Fabrezing The Stink of Dzogchen
Eventually working up to Deodorizing, then Disinfecting.
For now the Fabrezing.
Lethargy (why meditate after...., it'll just come back when I need it to....); arrogance (the ego claiming ownership, reifying a non-experience, turning into a something); false humility ("I" can't talk about "it" at all, "they" won't understand "me" the final temptation the Buddha--note the re-bifurcation by not speaking out); no desire for the relative.
In the moments of Dzogchen, True Meditation, Capital M (Meditation without Seeking), there is indescribable joy and ecstasy, overflowing in love for all the universe. Perfect, as it always already is.

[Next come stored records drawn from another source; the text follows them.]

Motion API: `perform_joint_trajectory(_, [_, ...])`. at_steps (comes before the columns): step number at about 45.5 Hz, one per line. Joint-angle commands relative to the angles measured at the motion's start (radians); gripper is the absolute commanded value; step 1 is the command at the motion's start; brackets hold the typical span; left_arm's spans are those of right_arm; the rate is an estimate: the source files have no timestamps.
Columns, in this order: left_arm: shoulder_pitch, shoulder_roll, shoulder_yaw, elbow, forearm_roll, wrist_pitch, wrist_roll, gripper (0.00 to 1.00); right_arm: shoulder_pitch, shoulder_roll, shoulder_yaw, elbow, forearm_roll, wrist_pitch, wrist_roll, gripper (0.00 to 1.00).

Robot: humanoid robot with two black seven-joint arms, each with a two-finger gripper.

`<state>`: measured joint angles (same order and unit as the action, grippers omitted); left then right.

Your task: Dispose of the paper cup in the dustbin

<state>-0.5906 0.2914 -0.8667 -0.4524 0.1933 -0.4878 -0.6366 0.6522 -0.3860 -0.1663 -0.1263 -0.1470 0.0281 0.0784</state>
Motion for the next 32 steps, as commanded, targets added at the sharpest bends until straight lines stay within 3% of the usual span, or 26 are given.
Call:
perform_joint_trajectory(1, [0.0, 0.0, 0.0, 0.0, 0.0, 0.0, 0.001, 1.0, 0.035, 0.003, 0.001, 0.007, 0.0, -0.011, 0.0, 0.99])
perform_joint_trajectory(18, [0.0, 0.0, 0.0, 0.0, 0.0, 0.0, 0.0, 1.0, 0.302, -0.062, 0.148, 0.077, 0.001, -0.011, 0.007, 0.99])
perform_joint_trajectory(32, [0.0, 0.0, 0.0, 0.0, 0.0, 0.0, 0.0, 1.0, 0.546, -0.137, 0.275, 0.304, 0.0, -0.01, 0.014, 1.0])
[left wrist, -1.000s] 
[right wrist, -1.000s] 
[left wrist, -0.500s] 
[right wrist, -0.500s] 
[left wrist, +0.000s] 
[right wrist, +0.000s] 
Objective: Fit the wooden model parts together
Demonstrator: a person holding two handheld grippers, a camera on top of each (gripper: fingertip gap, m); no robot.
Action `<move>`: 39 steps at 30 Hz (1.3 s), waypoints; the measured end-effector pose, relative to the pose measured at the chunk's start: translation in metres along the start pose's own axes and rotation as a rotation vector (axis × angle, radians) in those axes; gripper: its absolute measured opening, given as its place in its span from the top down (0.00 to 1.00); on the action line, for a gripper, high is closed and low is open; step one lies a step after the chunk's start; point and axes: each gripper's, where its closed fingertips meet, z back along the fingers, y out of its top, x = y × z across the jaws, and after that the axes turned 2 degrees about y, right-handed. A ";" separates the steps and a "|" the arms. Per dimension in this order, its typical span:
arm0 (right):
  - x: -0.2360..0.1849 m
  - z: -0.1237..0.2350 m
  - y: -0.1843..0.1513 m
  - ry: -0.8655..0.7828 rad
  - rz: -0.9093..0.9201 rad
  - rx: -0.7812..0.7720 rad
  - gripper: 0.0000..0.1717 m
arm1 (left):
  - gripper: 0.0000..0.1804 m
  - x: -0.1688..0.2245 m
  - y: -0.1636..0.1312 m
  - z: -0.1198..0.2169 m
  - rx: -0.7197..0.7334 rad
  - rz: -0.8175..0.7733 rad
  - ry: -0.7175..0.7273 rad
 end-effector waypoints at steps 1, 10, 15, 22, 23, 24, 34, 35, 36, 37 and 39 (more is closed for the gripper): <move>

A desire to sit on a mountaintop, beaming love to all beings, to disappear from worldly circles, never be heard from again.
This body though, this vehicle--this body IS the Desire to Communicate, it is a hand, open, meant for touching and being touched.
Talked to Craig tonight. He's going through some similar challenges that I went through a few months back. The depression, life plans falling apart, moving back with the folks, anger, shame, Gnostic desire to give Relativity the Finger. Yet moments of humor, silliness, working with the salt of the earth, simply enjoying.
He, like me, is adopted. We come back around to the topic pretty regularly. The Primal Wound its called. The existential terror and a deep pre-conscious level when all security (represented by the mother) is stripped. In fact the childling has yet to separate himself from the mother, and there is much evidence to suggest as a result, adopted children never quite form a psyche in the same way. Interesting question in relation to transcendence--what does it mean to transcend such an ego?
The Wound is both a backdrop to all other development, and yet also can be a chain preventing further growth.
If the Father represents Heaven, mythologically, and Mother, the Earth, then it is clear why we both struggle with living in the world, feel safer in Heaven. The Mother, The Earth, Relativity rejected us. A deep ambiguity results. A sorta vortex or unnameable emptiness--not shunyata but nothingness. It is not even really nihilistic, at least when I think nihilistic I think something that was there and is deconstructed. This adopted-void, Primal Wound is like nothing ever even happened. I can't think of a metaphor. All the other metaphors that come to mind are things like fallow fields, abandoned ghost towns, those are more nihilistic. This is like the garden never took shape, the city never even came into existence, much less to at a later time be neglected and forgotten.
I have been graced with the loss of much searching. The joy of the Moments of Nondual bring at least that. The desire to sit on the mountaintop and beam are not Gnostic. There is no feeling of the Evilness of the World and sinister self-congratulating glee at having transcended its fallen state. It is inherently loving, caring, joyful.
But it is still on the mountaintop, in the moments of rest. Still issues around joyful engagment. Span, relativity, collecting some disowned pesos, focusing on the Right Hemisphere of the Brain.
I declare this The Year of Translation. Of communion, heterarchy, embrace, inclusion. Chakras #3 and 5.
ABSOLUTE RELATEDNESS..."Avoiding Relationship?" That is now the inquiry for me.
For me, it is about learning to love Process, the Process of anything--writing a book, including hours of boring editing, rewriting, crafting--without wanting to skip over that to get to the good part...i.e. The Context (The Big Picture) and Content (The Facts).
Process, process, process.
The Processes of: reading body language and nonverbal communication; understanding CDs, money market funds, IRAs, life insurance policies (term not variable life); plowing the garden time and time again in the hot humid sun; writing an active, effective, transitional phrase.
The Joy in Process. Joyfully carrying the Cross. Letting go of the exclusive identity as the Mourner, the Old Soul, who has chosen to be a sacrifical lamb for all manifestation. Or joyfully embracing that vision itself.
That is my greatest point of vulnerability to God, to Existence, to myself, to people--joy in the Process. That is why Chloe attracts me so, is my better half. She does joy in the Process, in the Flow like no one else I've ever met. And even more, she pulls me in, she wants nothing more than for me to be in this Flow with her.
She is my Greatest Teacher when it comes to Process-Centric, Joyful Living.